Education 6.4 Assessors' guidance
Assessors should discuss with team members their involvement in reviews of patient complaints and suggestions and how the learning points are shared with the team.

Education Indicator 7

The practice has undertaken a minimum of twelve significant event reviews in the past 3 years which include (if these have occurred):
- Any death occurring in the practice premises
- Two new cancer diagnoses
- Two deaths where terminal care has taken place at home
- One patient complaint
- One suicide
- One section under the Mental Health Act

Education 7.1 Practice guidance
Detail of methodology on significant event analysis is given in Education 2.

This indicator is more prescriptive in the requirement to report on specific occurrences in the practice.
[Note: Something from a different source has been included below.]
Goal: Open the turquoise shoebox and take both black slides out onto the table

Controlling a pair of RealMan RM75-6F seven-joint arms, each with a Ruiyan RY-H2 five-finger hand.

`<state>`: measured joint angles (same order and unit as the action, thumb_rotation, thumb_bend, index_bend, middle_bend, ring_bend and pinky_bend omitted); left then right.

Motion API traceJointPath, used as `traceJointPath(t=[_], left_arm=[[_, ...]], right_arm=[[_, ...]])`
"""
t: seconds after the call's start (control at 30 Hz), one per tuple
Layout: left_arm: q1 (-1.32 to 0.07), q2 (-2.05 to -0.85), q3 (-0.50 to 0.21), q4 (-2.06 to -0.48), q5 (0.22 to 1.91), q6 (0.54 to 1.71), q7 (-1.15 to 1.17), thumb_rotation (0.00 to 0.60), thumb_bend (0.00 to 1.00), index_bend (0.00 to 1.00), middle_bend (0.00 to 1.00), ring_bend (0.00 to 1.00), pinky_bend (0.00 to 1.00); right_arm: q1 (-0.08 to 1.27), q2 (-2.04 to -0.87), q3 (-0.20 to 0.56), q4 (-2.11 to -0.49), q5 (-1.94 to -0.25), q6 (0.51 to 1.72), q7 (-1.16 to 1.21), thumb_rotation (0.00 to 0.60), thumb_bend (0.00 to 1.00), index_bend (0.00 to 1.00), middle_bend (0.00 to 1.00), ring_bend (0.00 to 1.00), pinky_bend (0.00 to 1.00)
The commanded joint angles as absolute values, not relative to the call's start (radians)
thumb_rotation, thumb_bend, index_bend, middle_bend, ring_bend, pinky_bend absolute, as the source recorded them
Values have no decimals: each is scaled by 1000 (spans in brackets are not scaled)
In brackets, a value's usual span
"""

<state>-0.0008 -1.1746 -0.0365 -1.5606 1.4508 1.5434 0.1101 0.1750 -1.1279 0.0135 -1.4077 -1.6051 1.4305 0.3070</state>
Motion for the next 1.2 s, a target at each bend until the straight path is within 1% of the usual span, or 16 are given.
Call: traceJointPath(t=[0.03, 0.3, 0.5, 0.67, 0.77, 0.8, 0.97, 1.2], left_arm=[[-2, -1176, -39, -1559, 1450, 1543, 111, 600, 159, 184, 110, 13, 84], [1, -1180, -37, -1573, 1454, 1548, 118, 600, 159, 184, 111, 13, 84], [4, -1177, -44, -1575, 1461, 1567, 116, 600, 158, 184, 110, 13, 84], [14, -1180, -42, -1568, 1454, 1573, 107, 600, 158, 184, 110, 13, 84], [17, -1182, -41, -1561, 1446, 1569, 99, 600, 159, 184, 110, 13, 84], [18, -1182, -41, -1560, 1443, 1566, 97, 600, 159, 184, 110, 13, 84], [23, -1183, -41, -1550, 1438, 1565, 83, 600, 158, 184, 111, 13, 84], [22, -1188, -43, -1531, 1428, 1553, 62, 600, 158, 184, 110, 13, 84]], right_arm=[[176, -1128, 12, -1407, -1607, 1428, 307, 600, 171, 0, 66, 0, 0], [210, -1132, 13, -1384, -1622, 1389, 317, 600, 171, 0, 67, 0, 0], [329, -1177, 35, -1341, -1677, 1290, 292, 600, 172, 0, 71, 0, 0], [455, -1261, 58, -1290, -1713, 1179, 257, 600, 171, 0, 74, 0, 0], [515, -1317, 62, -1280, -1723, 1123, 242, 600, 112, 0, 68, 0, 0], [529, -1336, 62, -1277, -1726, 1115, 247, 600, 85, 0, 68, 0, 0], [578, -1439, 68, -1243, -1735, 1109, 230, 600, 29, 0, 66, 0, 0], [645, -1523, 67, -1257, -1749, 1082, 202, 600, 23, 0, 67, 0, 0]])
Clearly if certain of these events have not occurred, eg patient suicide, then this should be stated in the evidence.

Education 7.2 Written evidence
Each review case report must consist of a short commentary setting out the relevant history, the circumstances of the episode and an analysis of the conclusions to be drawn. Evidence should be presented of any clinical and organisational changes resulting from the analysis of these cases. (Grade A)
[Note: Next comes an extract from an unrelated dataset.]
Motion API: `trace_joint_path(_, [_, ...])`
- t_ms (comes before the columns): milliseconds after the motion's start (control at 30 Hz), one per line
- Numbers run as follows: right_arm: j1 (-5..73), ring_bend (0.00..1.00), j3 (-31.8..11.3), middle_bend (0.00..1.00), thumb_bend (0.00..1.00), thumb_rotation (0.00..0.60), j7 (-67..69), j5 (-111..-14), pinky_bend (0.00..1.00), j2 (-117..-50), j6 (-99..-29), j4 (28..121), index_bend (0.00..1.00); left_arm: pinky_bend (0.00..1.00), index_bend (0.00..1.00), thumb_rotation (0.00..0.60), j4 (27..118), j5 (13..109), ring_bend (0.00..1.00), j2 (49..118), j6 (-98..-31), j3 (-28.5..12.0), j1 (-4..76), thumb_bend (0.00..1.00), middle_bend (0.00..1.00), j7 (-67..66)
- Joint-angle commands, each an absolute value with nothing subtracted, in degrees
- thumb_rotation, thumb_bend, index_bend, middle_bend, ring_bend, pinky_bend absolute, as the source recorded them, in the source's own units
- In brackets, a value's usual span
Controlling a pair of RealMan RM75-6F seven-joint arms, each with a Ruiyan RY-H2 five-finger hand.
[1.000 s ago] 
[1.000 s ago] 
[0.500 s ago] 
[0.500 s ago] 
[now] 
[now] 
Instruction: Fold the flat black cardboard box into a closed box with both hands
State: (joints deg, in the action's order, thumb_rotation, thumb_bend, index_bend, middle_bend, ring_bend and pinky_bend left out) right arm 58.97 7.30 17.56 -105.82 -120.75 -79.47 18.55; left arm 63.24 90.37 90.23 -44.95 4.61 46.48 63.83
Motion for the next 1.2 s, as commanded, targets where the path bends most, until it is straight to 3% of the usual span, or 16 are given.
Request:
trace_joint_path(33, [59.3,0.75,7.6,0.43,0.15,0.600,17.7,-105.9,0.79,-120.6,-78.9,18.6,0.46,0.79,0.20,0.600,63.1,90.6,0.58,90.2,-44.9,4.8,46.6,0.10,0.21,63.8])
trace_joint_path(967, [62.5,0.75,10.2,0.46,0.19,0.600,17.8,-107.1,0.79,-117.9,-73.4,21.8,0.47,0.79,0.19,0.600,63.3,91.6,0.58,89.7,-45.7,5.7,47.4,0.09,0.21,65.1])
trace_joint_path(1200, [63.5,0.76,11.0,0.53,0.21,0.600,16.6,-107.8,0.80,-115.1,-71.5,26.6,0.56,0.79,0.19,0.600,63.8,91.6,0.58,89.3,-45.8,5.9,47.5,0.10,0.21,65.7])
Education 7.3 Assessment visit
The reviews should be discussed.

Education 7.4 Assessors' guidance
The practice should report on its analyses in a form consistent with either of the two methods described in Education 2.

Education Indicator 8

All practice-employed nurses have personal learning plans which have been reviewed at annual appraisal

Education 8.1 Practice guidance
The production of a personal learning plan may be one of the outcomes of the appraisal system. The plan could record the agreement between appraiser(s) and appraisee on areas for further learning, how they will be achieved, who is responsible for organising them, within what timescale, and how progress will be reviewed. It may also include learning areas which have been identified as an organisational need but which have been agreed at the appraisal as an individual development area for the appraisee to take forward. This information should be recorded.
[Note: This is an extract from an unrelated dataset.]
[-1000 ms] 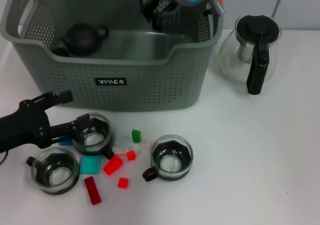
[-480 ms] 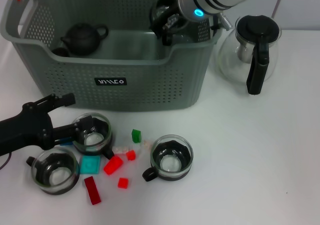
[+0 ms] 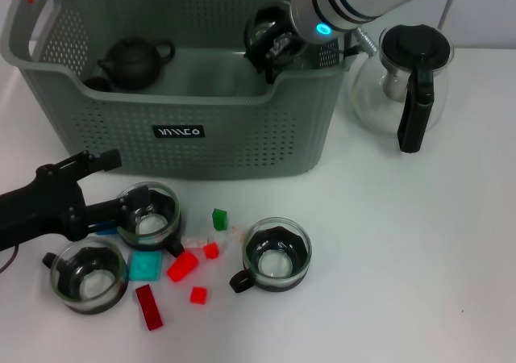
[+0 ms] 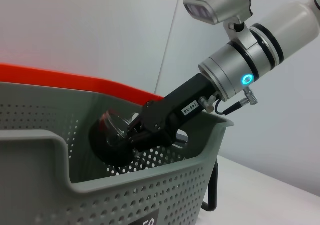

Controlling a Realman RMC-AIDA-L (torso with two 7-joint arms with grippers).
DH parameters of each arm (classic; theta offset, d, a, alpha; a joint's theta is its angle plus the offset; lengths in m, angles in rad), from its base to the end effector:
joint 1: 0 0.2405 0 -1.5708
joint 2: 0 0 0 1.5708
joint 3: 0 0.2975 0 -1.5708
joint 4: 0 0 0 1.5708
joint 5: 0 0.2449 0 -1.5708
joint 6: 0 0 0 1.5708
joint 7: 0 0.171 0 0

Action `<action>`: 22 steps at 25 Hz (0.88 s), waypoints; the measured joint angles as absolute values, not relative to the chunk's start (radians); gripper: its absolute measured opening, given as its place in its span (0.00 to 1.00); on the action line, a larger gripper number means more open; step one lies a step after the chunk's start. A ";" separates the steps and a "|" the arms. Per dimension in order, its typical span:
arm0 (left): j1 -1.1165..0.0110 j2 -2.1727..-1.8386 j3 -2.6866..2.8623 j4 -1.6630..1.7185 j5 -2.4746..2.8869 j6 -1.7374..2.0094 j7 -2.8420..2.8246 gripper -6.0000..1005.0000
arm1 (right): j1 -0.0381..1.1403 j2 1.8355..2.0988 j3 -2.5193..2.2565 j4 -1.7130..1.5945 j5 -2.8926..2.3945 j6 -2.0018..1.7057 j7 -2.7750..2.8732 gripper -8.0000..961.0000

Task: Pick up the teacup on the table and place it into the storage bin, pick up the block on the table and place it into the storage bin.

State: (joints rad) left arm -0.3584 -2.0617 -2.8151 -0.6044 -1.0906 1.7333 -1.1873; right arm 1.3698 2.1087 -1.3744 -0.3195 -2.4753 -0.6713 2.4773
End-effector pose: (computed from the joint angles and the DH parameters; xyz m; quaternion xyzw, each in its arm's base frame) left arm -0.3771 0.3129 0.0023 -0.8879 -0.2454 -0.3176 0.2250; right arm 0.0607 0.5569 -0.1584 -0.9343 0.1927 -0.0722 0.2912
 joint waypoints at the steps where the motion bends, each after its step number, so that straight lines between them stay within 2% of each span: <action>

Education 8.2 Written evidence
The staff appraisal system should be described. (Grade C)

Education 8.3 Assessment visit
A discussion should be held with practice-employed nursing staff about their personal learning plans.

Education 8.4 Assessors' guidance
Personal learning plans should be discussed with practice-employed nursing staff.

Education Indicator 9

All practice-employed non-clinical team members have an annual appraisal

Education 9.1 Practice guidance
Appraisal is a constructive opportunity to review performance objectives, progress and skills and identify learning needs in a protected environment. The learning needs identified may be personal to the appraisee and/or organisational learning needs which the appraisee has agreed to fulfil. The outcome of the appraisal should be a written action plan agreed between appraiser and appraisee which could include a personal learning plan for the appraisee. In addition the opportunity could be taken to review and update the appraisee's job description.

Education 9.2 Written evidence
The staff appraisal system should be described. (Grade C)

Education 9.3 Assessment visit
A discussion should be held with practice-employed non-clinical staff about their experience of appraisal.

Education 9.4 Assessors' guidance
It may be useful to discuss the appraisal system with the non-clinical staff themselves, the practice manager and the GPs.